STB spearheads the railway revolution | Handling and logistics
A directive issued by President Biden a few months ago transformed the way freight railways are regulated and may have completely upset the balance of power over shippers that the rail industry has long benefited from.
Until now, Class I railroads could count on a relatively sleepy Surface Transportation Board (STB), which operated timidly and – when it occasionally chose to fidget – moved at a turtle pace. Chargers not only found little recourse, they had resigned themselves to the realization that they could also get a little relief from a Congress where their rail adversaries were deploying massive war treasures and commanding small armies of expensive lawyers.

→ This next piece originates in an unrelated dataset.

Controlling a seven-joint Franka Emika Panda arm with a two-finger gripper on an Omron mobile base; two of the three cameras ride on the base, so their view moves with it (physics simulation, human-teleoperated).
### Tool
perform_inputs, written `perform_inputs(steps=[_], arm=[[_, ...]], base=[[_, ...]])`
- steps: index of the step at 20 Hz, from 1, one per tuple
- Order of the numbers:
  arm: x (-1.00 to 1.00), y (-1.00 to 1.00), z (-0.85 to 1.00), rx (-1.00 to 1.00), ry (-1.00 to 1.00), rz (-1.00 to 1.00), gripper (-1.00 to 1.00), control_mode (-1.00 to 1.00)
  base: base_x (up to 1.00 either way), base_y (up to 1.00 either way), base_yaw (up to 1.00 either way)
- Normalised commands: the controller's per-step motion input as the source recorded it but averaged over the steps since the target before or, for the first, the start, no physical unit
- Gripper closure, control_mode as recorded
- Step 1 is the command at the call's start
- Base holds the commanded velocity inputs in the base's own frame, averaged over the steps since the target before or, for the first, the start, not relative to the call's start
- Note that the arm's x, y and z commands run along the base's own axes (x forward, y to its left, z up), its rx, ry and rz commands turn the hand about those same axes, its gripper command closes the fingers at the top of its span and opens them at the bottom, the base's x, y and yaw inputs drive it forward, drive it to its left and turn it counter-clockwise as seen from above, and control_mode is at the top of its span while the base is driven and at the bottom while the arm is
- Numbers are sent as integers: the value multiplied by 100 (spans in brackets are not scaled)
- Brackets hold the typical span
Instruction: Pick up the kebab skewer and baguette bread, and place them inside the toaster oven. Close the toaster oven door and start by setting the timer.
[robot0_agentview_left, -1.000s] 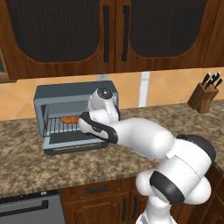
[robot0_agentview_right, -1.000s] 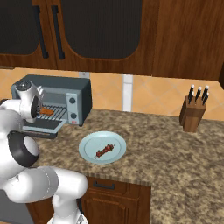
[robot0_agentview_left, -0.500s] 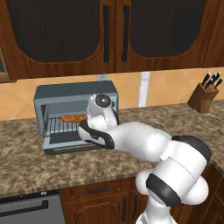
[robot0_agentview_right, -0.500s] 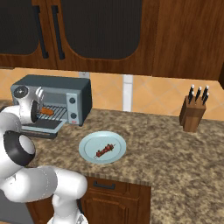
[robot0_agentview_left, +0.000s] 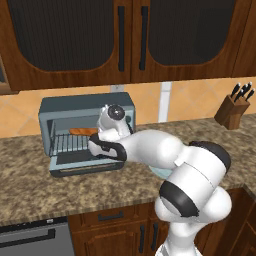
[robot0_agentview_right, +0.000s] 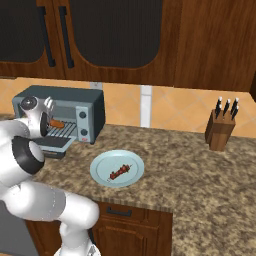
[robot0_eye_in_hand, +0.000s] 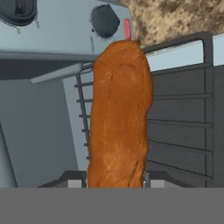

The most widely reported recent development was how the STB scuttled the proposed merger of the Canadian National Railways and Kansas City Southern. Board of Directors voted 5-0 not to allow KCS shares to be placed in a voting trust while the merger deal was under government review, a move CN requested as a preliminary step to finalizing the merger.
The vote of the board of directors was seen as definitive proof that the possible approval of the merger by the STB would not be imminent, and the board of directors of CN voted in favor of the withdrawal of the merger shortly. after.
KCS ‘board of directors then voted to approve a $ 31 billion merger offer from Canadian Pacific Railway, which earlier this year made a $ 28 billion offer that was accepted by KCS, only to be supplanted shortly. after CN’s $ 33.6 billion offer, which KCS’s board of directors was forced to accept because of its fiduciary duty to shareholders to maximize the value of their shares.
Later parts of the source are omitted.